The help system can be invoked from the console itself using the help function or the ? operator.

> help(length)
> ?length 
> ?log

What if you don’t know the name of the function you want? You can use the help.search() function.

> help.search("log")

In this case help.search(log) returns all the functions with the string ‘log’ in them. For more on help.search type ?help.search. Other useful help related functions include apropos() and example().
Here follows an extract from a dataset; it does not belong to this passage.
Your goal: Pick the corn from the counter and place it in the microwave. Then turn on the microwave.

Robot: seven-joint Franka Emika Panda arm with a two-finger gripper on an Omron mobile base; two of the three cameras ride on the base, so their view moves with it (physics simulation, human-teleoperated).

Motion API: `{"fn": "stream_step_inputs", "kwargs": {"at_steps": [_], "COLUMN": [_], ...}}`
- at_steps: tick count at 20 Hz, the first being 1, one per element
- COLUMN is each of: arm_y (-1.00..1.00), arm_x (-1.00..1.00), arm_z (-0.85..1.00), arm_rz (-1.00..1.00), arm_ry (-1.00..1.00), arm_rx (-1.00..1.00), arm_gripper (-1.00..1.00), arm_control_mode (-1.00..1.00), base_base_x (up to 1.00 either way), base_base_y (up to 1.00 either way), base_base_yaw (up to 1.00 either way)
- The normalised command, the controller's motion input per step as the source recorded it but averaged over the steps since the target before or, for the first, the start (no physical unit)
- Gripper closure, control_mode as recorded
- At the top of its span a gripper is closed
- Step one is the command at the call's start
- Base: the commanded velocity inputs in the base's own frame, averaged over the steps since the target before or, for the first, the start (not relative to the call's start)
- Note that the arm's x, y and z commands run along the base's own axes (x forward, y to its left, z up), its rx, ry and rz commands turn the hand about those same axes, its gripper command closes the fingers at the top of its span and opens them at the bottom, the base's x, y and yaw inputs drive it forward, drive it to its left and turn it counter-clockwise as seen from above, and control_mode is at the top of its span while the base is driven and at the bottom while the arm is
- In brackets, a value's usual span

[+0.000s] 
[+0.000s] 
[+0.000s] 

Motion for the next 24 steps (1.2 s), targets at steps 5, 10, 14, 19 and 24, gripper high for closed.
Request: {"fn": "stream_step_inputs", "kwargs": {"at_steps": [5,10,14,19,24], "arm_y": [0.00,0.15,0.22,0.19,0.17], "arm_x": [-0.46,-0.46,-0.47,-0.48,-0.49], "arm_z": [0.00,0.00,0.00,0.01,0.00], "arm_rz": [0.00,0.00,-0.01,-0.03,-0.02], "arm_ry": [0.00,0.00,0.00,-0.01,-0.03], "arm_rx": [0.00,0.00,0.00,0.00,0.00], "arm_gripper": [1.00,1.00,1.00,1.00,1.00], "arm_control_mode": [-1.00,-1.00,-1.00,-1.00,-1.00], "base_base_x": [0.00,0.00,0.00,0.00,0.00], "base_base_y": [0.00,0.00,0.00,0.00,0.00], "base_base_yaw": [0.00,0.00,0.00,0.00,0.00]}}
Navigating Directories in R

When you start the R environment your ‘working directory’ (i.e. the directory on your computer’s file system that R currently ‘sees’) defaults to a specific directory. On Windows this is usually the same directory that R is installed in, on OS X it is typically your home directory. Here are examples showing how you can get information about your working directory and change your working directory.

> getwd() 
[1] "/Users/pmagwene"
> setwd("/Users") 
> getwd() 
[1] "/Users"

Note that on Windows you can change your working directory by using the Change dir... item under the File menu.
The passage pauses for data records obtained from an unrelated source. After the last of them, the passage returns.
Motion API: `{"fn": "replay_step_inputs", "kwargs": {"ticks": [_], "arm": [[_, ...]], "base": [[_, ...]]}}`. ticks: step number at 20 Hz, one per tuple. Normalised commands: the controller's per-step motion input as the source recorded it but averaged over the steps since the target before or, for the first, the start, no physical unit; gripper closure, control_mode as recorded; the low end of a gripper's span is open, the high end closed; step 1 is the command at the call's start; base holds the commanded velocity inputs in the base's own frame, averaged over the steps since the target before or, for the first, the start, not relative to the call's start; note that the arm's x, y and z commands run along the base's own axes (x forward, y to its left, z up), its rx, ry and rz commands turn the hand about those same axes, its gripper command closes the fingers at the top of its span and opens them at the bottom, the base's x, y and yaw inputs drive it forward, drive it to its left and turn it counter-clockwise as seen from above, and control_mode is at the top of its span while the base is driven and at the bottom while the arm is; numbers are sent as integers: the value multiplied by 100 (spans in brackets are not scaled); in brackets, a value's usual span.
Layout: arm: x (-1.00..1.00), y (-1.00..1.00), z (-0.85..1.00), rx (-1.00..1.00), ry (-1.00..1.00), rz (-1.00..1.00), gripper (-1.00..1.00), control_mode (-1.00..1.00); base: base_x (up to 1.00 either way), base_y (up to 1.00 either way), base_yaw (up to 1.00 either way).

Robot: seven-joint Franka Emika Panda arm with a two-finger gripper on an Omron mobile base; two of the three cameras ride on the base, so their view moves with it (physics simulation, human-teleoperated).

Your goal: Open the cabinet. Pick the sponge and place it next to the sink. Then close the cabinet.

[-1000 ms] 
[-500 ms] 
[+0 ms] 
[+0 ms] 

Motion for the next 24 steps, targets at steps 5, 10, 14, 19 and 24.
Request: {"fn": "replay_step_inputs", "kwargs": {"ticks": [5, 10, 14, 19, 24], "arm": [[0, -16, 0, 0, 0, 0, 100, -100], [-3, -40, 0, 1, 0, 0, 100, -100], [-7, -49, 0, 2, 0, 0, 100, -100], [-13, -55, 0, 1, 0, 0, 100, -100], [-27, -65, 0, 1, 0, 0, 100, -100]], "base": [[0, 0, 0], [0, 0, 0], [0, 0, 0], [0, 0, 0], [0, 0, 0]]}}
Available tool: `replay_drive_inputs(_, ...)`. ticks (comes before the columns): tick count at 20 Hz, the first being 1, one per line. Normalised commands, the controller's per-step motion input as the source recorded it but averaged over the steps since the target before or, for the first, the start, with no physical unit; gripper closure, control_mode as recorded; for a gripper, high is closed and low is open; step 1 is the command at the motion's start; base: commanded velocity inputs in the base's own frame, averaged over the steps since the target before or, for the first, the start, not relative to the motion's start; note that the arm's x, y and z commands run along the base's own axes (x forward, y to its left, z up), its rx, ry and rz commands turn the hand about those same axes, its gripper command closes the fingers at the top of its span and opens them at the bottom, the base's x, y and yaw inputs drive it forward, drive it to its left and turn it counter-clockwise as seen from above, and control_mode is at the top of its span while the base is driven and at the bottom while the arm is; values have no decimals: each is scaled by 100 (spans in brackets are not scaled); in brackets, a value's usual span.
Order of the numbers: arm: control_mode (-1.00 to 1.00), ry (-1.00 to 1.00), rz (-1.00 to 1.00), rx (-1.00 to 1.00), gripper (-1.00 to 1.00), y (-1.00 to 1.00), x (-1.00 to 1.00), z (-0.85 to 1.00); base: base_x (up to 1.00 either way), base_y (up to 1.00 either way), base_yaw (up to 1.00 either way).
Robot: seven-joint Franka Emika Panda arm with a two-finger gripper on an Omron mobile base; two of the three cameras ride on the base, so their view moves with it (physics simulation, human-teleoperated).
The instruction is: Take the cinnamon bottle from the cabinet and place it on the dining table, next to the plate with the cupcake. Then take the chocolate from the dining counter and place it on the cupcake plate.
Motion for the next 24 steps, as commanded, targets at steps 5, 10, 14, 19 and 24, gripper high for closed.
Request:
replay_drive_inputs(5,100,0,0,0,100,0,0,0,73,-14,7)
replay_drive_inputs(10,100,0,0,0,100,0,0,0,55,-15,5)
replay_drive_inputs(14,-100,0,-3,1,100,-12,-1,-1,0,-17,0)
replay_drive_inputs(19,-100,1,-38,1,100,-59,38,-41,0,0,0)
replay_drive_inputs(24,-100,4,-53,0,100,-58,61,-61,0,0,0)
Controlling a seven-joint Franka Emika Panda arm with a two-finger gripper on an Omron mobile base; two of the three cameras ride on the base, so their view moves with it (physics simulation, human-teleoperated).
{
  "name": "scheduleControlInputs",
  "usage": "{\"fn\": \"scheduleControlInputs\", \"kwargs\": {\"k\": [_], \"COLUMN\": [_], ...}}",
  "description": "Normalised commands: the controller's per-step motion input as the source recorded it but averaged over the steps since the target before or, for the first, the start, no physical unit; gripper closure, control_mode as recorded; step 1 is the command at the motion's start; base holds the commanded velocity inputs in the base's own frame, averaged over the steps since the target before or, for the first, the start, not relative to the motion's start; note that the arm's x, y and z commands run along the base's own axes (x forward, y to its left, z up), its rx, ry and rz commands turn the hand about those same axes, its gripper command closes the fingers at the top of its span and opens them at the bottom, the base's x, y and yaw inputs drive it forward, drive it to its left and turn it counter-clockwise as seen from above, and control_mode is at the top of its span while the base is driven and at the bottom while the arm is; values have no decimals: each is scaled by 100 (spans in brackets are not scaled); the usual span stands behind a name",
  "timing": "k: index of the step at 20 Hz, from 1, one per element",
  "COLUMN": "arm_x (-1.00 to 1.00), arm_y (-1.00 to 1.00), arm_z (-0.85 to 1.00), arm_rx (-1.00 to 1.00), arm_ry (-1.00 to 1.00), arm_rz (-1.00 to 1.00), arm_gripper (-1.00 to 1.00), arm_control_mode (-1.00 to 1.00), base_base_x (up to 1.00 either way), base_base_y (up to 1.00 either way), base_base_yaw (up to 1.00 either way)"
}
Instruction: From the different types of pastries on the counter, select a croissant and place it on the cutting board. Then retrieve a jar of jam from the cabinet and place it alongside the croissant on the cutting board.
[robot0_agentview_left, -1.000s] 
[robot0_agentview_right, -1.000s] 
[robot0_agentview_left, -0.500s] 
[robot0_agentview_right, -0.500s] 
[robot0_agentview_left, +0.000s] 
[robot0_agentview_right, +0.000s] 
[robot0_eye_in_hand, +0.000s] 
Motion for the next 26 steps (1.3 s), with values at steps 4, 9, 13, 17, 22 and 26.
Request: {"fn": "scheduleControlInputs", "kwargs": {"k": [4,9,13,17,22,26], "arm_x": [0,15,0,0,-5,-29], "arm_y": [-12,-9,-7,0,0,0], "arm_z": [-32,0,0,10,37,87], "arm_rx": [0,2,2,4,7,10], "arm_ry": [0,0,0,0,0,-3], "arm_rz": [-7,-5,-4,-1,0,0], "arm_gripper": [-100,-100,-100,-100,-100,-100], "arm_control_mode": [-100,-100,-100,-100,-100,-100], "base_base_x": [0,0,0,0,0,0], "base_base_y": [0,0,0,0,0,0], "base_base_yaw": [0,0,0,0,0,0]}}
To get a list of the file in your current working directory use the list.files() function.

> list.files() 
[1] "Shared" "pmagwene"

Using R as a Calculator

The simplest way to use R is as a fancy calculator.

> 3.14 * 2.5^2
[1] 19.625
> pi * 2.5^2 # R knows about some mathematical constants such as Pi 
[1] 19.63495
> cos(pi/3)
[1] 0.5
> sin(pi/3)
[1] 0.8660254
> log(10)
[1] 2.302585
> log10(10) # log base 10
[1] 1
> log2(10) # log base 2
[1] 3.321928
> (10 + 2)/(4-5)
[1] -12
> (10 + 2)/4-5 # compare the answer to the above
[1] -2

Be aware that certain operators have precedence over others. For example multiplication and division have higher precedence than addition and subtraction. Use parentheses to disambiguate potentially confusing statements.

> sqrt(pi)
[1] 1.772454
> sqrt(-1)
[1] NaN
Warning message:
NaNs produced in: sqrt(-1) 
> sqrt(-1+0i)
[1] 0+1i

What happened when you tried to calculate sqrt(-1)? -1 is treated as a real number and since square roots are undefined for the negative reals, R produced a warning message and returned a special value called NaN (Not a Number). Note that square roots of negative complex numbers are well defined so sqrt(-1+0i) works fine.

> 1/0
[1] Inf

Division by zero produces an object that represents infinite numbers.

Comparison Operators

You’ve already been introduced to the most commonly used arithmetic operators. Also useful are the comparison operators:

> 10 < 9  # less than
[1] FALSE
> 10 > 9  # greater than
[1] TRUE
> 10 <= (5 * 2) # less than or equal to
[1] TRUE
> 10 >= pi # greater than or equal to
[1] TRUE
> 10 == 10 # equals (note that '=' is an alternative assignment operator)
[1] TRUE
> 10 != 10 # does not equal
[1] FALSE
> 10 == (sqrt(10)^2) # Are you surprised by the result? See below..
[1] FALSE
> 4 == (sqrt(4)^2) # Even more confused?
[1] TRUE

Comparisons return boolean values. Be careful to distinguish between == (tests equality) and = (the alternative assignment operator equivalent to <-).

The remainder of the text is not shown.